What needs to be done: Print the listing once more, exactly as written.

Raw data:
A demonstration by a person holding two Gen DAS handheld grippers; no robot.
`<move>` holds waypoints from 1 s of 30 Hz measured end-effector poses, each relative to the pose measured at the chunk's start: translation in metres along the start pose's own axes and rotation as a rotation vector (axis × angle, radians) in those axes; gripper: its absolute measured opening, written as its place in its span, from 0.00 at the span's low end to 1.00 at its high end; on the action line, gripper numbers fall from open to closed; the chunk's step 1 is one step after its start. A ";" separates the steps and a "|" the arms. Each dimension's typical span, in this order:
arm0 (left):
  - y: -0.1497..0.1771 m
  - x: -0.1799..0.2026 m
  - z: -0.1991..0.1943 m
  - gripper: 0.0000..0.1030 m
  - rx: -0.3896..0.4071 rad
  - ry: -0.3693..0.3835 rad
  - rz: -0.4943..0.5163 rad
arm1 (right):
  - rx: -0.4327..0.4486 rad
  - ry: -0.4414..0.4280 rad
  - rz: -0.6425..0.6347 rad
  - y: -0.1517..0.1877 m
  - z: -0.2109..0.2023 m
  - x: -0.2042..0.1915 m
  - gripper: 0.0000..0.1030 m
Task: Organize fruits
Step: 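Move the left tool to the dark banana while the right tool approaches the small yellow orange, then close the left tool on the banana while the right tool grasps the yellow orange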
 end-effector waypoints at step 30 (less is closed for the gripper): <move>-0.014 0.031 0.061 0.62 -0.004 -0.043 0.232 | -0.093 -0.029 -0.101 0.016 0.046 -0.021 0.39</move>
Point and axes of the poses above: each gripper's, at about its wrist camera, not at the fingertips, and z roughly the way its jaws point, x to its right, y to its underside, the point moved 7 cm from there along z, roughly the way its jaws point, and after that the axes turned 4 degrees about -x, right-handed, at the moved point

Finished exercise:
A demonstration by a person holding two Gen DAS handheld grippers; no robot.
`<move>` holds waypoints from 1 s of 30 Hz measured end-effector poses, each relative to the pose measured at the chunk's start: translation in metres along the start pose's own axes and rotation as a rotation vector (axis × angle, radians) in those axes; gripper: its absolute measured opening, written as its place in its span, from 0.00 at the span's low end to 1.00 at its high end; on the action line, gripper numbers fall from open to closed; the chunk's step 1 is one step after its start. A ";" separates the steps and a "|" the arms. Each dimension's typical span, in this order:
arm0 (left):
  - y: -0.1497..0.1771 m
  - x: -0.1799..0.2026 m
  - z: -0.1991..0.1943 m
  - gripper: 0.0000..0.1030 m
  - rx: -0.3896..0.4071 rad
  - ry: -0.3693..0.3835 rad
  - rz: -0.4943..0.5163 rad
arm1 (right):
  - rx: -0.4327..0.4486 rad
  - ry: -0.4414..0.4280 rad
  - rz: -0.6425..0.6347 rad
  - y: -0.1517..0.1877 m
  - z: -0.2109..0.2023 m
  - x: -0.2042..0.1915 m
  - gripper: 0.0000..0.1030 m
Task: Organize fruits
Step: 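Move the left tool to the dark banana while the right tool approaches the small yellow orange, then close the left tool on the banana while the right tool grasps the yellow orange
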 end-effector waypoints at step 30 (less is closed for the gripper): <move>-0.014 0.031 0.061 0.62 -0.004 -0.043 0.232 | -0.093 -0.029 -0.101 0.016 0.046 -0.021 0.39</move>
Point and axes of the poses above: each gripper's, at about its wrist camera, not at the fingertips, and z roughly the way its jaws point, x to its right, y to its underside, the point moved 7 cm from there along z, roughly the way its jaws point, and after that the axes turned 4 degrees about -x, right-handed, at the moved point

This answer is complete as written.